The VkDispatchGraphInfoAMDX structure is defined as:

// Provided by VK_AMDX_shader_enqueue
typedef struct VkDispatchGraphInfoAMDX {
    uint32_t                          nodeIndex;
    uint32_t                          payloadCount;
    VkDeviceOrHostAddressConstAMDX    payloads;
    uint64_t                          payloadStride;
} VkDispatchGraphInfoAMDX;
  • nodeIndex is the index of a node in an execution graph to be dispatched.

  • payloadCount is the number of payloads to dispatch for the specified node.

  • payloads is a device or host address pointer to a flat array of payloads with size equal to the product of payloadCount and payloadStride

  • payloadStride is the byte stride between successive payloads in payloads

Whether payloads is consumed as a device or host pointer is defined by the command this structure is used in.

Valid Usage

Shader Enqueue

Compute shaders in an execution graph can use the OpInitializeNodePayloadsAMDX to initialize nodes for dispatch. Any node payload initialized in this way will be enqueued for dispatch once the shader is done writing to the payload. As compilers may be conservative when making this determination, shaders can further call OpFinalizeNodePayloadsAMDX to guarantee that the payload is no longer being written.

The Node Name operand of the PayloadNodeNameAMDX decoration on a payload identifies the shader name of the node to be enqueued, and the Shader Index operand of OpInitializeNodePayloadsAMDX identifies the shader index. A node identified in this way is dispatched as described in the following sections.

Compute Nodes

Compute shaders added as nodes to an execution graph are executed differently based on the presence or absence of the StaticNumWorkgroupsAMDX or CoalescingAMDX execution modes.

Dispatching a compute shader node that does not declare either the StaticNumWorkgroupsAMDX or CoalescingAMDX execution mode will execute a number of workgroups in each dimension specified by the first 12 bytes of the payload, interpreted as a VkDispatchIndirectCommand. The same payload will be broadcast to each workgroup in the same dispatch. Additional values in the payload are have no effect on execution.

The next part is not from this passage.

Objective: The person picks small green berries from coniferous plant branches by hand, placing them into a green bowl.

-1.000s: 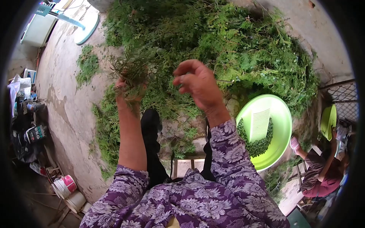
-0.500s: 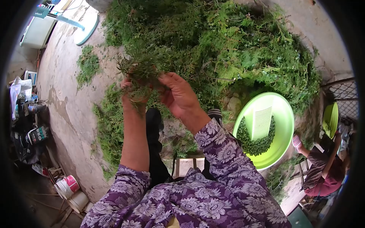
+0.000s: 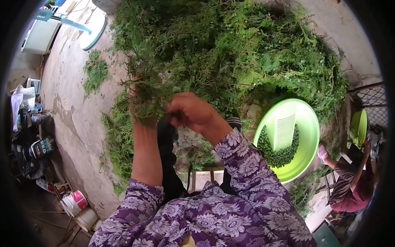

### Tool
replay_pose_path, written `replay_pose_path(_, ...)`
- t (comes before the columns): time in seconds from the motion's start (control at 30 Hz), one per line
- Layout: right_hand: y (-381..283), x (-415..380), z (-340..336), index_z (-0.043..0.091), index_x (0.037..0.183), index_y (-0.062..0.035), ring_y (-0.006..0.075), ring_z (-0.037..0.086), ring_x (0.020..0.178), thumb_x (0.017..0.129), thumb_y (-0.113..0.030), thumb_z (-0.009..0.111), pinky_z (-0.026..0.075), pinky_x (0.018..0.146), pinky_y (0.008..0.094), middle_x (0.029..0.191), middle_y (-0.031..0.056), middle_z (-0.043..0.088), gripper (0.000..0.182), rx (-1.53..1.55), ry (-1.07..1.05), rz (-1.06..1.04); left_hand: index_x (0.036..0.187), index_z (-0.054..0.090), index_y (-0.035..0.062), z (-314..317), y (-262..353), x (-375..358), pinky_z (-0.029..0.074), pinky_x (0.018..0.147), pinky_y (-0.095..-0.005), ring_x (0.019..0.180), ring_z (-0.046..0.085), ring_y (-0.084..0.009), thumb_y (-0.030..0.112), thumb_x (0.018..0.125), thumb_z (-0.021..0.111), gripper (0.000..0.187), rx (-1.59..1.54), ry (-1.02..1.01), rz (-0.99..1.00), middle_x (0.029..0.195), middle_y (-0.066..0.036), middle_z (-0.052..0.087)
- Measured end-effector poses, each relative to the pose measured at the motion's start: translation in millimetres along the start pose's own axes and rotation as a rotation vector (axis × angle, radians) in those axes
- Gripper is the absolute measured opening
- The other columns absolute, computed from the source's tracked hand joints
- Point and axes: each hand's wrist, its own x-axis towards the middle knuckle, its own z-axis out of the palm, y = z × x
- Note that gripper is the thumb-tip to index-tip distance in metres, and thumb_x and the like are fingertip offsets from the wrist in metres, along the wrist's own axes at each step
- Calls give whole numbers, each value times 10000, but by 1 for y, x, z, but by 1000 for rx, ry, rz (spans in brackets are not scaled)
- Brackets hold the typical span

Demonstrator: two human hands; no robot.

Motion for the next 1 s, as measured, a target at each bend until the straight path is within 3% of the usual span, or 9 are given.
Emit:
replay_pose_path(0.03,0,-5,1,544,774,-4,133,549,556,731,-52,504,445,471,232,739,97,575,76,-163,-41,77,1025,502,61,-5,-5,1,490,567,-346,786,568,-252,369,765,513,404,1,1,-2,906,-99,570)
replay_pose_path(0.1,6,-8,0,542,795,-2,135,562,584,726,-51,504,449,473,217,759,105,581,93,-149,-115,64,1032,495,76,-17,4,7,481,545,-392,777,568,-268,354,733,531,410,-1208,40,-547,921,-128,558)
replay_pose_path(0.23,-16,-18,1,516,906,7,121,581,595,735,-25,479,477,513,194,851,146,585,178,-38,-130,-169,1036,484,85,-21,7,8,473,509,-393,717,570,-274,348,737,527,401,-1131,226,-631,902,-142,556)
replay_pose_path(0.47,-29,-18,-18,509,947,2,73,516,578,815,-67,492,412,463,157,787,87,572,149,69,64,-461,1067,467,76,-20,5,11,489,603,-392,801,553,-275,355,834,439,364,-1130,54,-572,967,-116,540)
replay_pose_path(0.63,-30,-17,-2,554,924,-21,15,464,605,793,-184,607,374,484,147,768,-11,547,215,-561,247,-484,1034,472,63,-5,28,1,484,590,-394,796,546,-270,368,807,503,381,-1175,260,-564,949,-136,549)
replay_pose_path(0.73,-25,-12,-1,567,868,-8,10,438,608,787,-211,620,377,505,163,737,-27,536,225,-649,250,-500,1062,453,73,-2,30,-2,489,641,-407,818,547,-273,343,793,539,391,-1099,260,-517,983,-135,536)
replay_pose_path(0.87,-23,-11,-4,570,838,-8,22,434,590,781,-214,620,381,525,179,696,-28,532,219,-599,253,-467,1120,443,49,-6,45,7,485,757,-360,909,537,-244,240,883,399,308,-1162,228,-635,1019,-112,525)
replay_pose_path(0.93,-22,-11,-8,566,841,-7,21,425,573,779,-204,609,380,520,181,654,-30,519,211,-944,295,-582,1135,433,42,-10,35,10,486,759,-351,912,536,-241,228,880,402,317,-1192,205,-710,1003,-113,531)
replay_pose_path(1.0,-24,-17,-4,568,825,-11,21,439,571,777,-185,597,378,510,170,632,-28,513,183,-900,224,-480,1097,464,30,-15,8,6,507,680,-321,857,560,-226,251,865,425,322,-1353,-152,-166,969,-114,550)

Dispatching a compute shader node with the StaticNumWorkgroupsAMDX execution mode will execute workgroups in each dimension according to the x, y, and z size operands to the StaticNumWorkgroupsAMDX execution mode. The same payload will be broadcast to each workgroup in the same dispatch. Any values in the payload have no effect on execution.

Dispatching a compute shader node with the CoalescingAMDX execution mode will enqueue a single invocation for execution. Implementations may combine multiple such dispatches into the same workgroup, up to the size of the workgroup. The number of invocations coalesced into a given workgroup in this way can be queried via the CoalescedInputCountAMDX built-in. Any values in the payload have no effect on execution.

Mesh Nodes

Graphics pipelines added as nodes to an execution graph are executed in a manner similar to a vkCmdDrawMeshTasksIndirectEXT, using the same payloads as compute shaders, but capturing some state from the command buffer.

When an execution graph dispatch is recorded into a command buffer, it captures the following dynamic state for use with draw nodes:

Other state is not captured, and graphics pipelines must not be created with other dynamic states when used as a library in an execution graph pipeline.